I would probably either use one of the numerous cross-platform UI toolkits that lets you use HTML for the frontend, or stand up a quick web server on localhost so that it works in any browser. I think there's a lot of solutions here that don't involve proprietary browser features.
It is somewhat easier.
It is significantly easier to monitor external processes than what the dozen some-odd Chrome processes are all trying to do on a PC. In my environment I have a dozen ways to monitor, block, and restrict processes. Web traffic is far more difficult to restrict as well, especially if you don't disable all of Chrome's security-defeating protocols. Obviously, in the office we generally use policies to cripple nearly all of these antifeatures in browsers we permit, but it's a constant game of whack-a-mole because Google adds a new one every time someone wants a promotion and a cool demo for their Google I/O talk.
I've always thought that it's important in a conversation to presume good faith.
It is. However, once someone's shot you in the head, you don't have to assume they're in good faith anymore. We are several years past the point where Google had numerous opportunities to make ethical decisions that help make the web more secure, and they have chosen ad revenue every single time. It's nearly impossible to have a browser standards discussion without the understanding that Google is absolutely acting in bad faith, and that they will do anything they can to harm the open web.
I would probably either use one of the numerous cross-platform UI toolkits that lets you use HTML for the frontend, or stand up a quick web server on localhost so that it works in any browser. I think there's a lot of solutions here that don't involve proprietary browser features.

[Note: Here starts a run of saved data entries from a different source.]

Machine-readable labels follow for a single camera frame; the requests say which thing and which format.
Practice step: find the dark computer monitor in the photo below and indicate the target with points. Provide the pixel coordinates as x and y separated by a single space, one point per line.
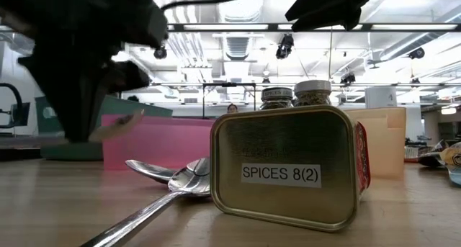
21 114

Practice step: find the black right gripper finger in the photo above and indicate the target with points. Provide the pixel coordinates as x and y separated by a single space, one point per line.
335 20
317 4

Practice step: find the teal plastic bin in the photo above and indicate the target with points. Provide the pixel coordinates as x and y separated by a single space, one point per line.
144 108

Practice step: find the plain steel spoon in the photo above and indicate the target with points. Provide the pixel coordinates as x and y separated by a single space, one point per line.
187 182

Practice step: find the yellow ramen packet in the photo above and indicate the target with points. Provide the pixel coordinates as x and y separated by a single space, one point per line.
452 155

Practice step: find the white lid spice jar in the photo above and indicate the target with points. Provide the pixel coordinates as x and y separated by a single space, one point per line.
312 92

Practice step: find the black overhead frame bar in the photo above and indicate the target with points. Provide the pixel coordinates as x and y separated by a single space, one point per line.
272 27

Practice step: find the black distant table frame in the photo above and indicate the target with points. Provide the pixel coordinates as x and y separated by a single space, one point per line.
230 84

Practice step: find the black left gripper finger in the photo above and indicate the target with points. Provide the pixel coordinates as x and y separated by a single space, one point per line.
72 95
126 77

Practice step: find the beige plastic bin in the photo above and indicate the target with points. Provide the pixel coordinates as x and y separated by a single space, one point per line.
385 142

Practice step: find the green lid spice jar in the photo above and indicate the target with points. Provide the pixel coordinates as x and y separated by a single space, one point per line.
276 95

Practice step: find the silver ceiling ventilation duct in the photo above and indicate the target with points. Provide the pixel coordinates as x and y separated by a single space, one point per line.
239 14

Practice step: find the blue bowl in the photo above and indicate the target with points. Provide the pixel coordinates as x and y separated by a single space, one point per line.
455 176

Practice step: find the red spice tin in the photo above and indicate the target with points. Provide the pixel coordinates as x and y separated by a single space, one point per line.
281 150

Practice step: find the pink plastic bin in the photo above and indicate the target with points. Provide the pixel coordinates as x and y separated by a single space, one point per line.
162 142

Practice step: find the person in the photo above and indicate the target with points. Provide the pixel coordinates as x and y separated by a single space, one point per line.
232 108

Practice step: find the brown snack packet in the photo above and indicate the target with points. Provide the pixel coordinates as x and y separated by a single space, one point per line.
411 154

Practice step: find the black hanging ceiling lamp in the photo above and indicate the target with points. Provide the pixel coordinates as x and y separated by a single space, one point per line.
160 52
285 45
417 53
266 80
347 78

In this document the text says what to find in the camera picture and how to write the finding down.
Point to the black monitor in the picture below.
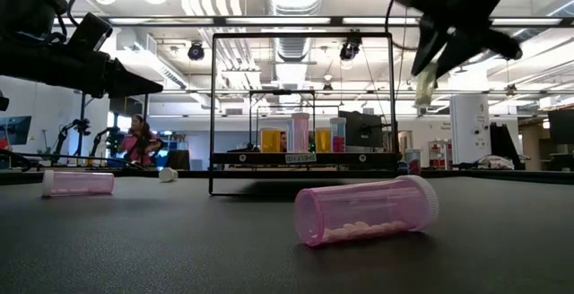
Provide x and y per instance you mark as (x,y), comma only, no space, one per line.
(562,126)
(361,130)

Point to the black aluminium table frame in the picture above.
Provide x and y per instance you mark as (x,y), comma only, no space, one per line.
(18,177)

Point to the white crumpled cloth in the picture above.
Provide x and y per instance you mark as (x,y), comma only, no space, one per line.
(495,163)

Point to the white column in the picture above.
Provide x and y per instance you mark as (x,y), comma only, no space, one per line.
(468,123)

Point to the orange pill bottle white cap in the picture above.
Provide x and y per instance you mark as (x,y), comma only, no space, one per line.
(271,141)
(323,141)

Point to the blue pill bottle white cap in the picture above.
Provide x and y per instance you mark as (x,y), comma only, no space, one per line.
(289,139)

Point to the black round knob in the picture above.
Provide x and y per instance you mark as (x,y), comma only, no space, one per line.
(2,104)

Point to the black ceiling light rail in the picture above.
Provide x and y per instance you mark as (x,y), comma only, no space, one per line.
(220,21)

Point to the blue screen monitor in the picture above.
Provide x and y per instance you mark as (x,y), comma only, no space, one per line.
(15,130)

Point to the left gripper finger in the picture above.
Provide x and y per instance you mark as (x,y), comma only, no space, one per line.
(127,85)

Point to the black table mat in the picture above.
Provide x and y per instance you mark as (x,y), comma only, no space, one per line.
(134,249)

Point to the wooden shelf black metal frame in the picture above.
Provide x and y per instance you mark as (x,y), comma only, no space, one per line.
(376,159)

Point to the white rack red items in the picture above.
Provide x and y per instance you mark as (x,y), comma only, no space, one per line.
(439,161)

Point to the pink pill bottle white cap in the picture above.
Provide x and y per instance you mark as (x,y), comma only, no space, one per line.
(367,209)
(80,184)
(300,135)

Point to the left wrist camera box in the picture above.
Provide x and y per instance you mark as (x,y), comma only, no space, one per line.
(89,31)

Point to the small distant green plant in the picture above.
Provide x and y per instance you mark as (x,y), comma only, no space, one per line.
(312,143)

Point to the black metal workstation frame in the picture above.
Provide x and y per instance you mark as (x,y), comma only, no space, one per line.
(82,123)

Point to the yellow-green pill bottle white cap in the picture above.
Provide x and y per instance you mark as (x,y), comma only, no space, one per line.
(426,90)

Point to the blue pill bottle red pills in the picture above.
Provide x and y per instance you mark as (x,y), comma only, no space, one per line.
(338,144)

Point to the person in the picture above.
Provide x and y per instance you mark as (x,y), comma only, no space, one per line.
(283,141)
(139,146)

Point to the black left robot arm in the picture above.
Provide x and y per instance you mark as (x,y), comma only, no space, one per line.
(27,11)

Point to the black ceiling spotlight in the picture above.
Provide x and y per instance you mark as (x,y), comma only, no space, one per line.
(196,51)
(350,49)

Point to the black angled stand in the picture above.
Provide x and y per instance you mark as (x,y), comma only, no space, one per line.
(502,144)

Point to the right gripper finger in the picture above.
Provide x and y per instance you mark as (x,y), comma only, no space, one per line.
(457,54)
(430,43)

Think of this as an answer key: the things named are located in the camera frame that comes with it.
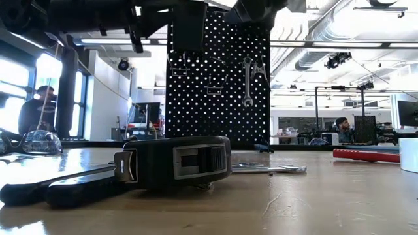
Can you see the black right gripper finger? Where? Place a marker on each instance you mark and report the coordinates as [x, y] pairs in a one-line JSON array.
[[236, 11]]

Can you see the clear safety glasses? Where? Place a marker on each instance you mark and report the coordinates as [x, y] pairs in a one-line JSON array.
[[42, 143]]

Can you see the black tape measure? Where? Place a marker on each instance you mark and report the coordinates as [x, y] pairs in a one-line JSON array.
[[156, 163]]

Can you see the black dome camera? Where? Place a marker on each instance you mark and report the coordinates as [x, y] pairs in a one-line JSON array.
[[123, 64]]

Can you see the small distant black pegboard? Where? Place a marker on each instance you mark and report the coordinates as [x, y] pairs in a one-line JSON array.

One to one, and student owned devices. You're describing me running a service on 30+ student owned computers, including a few Chromebooks. I won't get parent permission for all of them. It will not work on all of them and I'll get stuck for hours doing support.
In the end, Chrome is the closest thing to universal in the student environment; everyone has it, even if a few prefer Safari or Firefox. And every thing that Firefox does like this in the name of "sek00rity" makes it harder for those preferring other browsers to keep using them.
and they have chosen ad revenue every single time.
Serial doesn't benefit their path to ad revenue-- well, only indirectly. When Firefox forces many of us to use Chrome to get the feature, they get our eyeballs.
@ocdtrekkie In the end, bruh: I'm not a dummy, selfish, or lazy. I know a whole lot about security and development, and implying anyone who disagrees doesn't is an asinine way to make an argument. I'm trying to bring really deep undergraduate level curriculum to the middle school environment, and very reluctantly writing a whole lot of tooling and doing a whole lot of desktop support to make it happen. There are very few perfectly tidy solutions that work.
Well, neither userspace apps with cross platform UIs nor serving web content on a high number port requires admin access...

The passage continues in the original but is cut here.